Si pour Hussein Roble, Francisco Madeira, représentant de l’UA, est « personne non grata », le président Farmajo pense le contraire. Dans un communiqué, le bureau du Premier ministre somalien, accuse le représentant de l’UA de se livrer à des actes incompatibles avec son statut et doit quitter la Somalie dans les 48 heures sans donner le détail sur les motivations de cette décision.
Pas question pour le président somalien. La réaction de M. Abdullahi, qui rappelle être le gardien de la souveraineté du pays, ne s’est pas fait attendre. Selon un communiqué de la présidence, « le président n’a reçu aucune plainte sur une ingérence dans sa souveraineté et n’approuve aucune action illégale contre l’ambassadeur Francisco Madeira ».
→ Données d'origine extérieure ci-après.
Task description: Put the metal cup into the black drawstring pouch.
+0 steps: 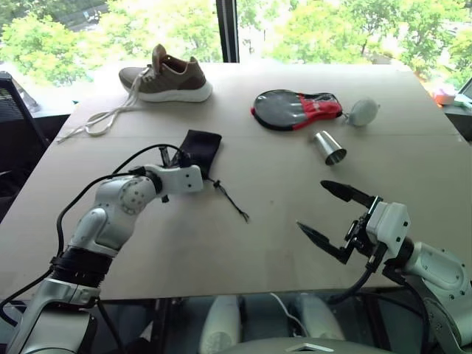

D’après cette source, « le président Mohamed Abdullahi Mohamed a chargé le ministre des Affaires étrangères de transmettre les excuses du gouvernement fédéral à l’UA pour la décision illégitime et imprudente d’un service non autorisé à le faire ».
Ces derniers mois, le président et son Premier ministre se sont livrés à de bras de fer public. Fin 2021, le président somalien avait suspendu les pouvoirs de M. Roble. « Une résolution rapide de ce différend sera difficile, car il n’y a quasiment aucune place pour le compromis dans aucun des deux camps », a commenté Omar Mahmood, analyste à l’International Crisis Group, cité par l’AFP.
Pour l’analyste, « ce nouveau bras de fer montre que le gouvernement est toujours profondément divisé et l’absence de consensus empêche d’avancer sur à peu près tout, y compris les élections ».
En février dernier, le mandat du président Farmajo est arrivé à terme sans qu’il soit parvenu à organiser un examen. Depuis le processus peine à avancer. Ce qui attise des conflits au sommet de l’exécutif et entre le gouvernement central et certains États fédéraux. Entre-temps, la Somalie fait aussi face aux attaques de djihadistes shebab affiliés à Al-Qaïda. Récemment, ils ont mené une attaque sur l’aéroport de Mogadiscio, capitale somalienne, qui a fait trois morts et plusieurs blessés.